Do you "All"(Korg, Khron, Paul) also believe that this little electrostatic speaker effect that you agree causes mechanical movement of the diaphragm opposing the input signal, has zero measurable or audible effect on the sound besides purely passing though electrically?
No.
None of us thinks that. All of us think that it will have a measurable but
smaller effect (than the straightforward electrical cancellation), which may be audible.
AFAICT we all agree that the effect exists, and should be measurable, and may be audible.
We all think that there will be an electrical cancellation effect which is consderably more efficient and therefore much bigger and more audible than the diaphragm-motion-inhibiting effect.

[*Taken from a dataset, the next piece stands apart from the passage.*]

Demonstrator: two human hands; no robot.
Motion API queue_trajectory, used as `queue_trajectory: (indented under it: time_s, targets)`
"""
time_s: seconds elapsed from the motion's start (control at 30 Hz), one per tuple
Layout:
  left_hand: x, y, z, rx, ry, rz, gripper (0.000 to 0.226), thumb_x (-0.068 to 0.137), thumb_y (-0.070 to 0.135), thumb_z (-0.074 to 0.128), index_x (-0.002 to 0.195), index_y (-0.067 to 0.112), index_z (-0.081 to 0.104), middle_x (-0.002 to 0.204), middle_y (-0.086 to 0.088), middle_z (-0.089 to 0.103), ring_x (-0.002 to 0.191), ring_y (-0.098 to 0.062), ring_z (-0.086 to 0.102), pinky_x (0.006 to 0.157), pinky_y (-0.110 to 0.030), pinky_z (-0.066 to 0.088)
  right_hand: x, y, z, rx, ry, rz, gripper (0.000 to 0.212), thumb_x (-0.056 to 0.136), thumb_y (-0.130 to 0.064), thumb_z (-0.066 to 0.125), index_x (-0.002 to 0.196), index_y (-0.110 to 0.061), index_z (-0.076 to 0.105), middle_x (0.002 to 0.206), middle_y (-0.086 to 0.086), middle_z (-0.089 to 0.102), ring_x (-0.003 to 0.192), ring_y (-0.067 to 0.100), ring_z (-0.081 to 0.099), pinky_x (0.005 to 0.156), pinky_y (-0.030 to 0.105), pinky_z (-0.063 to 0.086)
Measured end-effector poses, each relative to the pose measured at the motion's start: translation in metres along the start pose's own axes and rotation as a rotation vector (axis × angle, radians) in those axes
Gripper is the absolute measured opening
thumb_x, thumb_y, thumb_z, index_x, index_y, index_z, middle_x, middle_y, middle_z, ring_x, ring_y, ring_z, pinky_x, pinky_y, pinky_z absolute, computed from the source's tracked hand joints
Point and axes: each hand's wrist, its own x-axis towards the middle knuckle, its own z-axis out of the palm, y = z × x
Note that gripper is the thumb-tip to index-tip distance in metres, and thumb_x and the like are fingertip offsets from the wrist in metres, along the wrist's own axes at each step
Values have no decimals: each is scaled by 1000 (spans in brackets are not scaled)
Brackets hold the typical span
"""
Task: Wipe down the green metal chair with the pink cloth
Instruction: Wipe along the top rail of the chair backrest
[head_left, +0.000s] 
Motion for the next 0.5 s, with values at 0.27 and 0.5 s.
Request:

We think that the high-pass filtering effect is
mostly due to electrical cancellation of the signal being fed back from the output to the input, and some smaller effect is due to inhibiting the diaphragm motion with the electrical back pressure.
That raises interesting questions.
One question is how important the additional effect (of reducing diaphragm motion) is, as opposed to rolling off the bass in other ways, like with normal EQ.
Can you get much the same total effect just by using more electrical cancellation, with EQ? I don't know.
Are the different effects frequency-dependent in different ways, so that they sound different? I don't know.
What happens if the amp clips and feeds back the clipped signal (low passed and 180 degree delayed)? I don't know.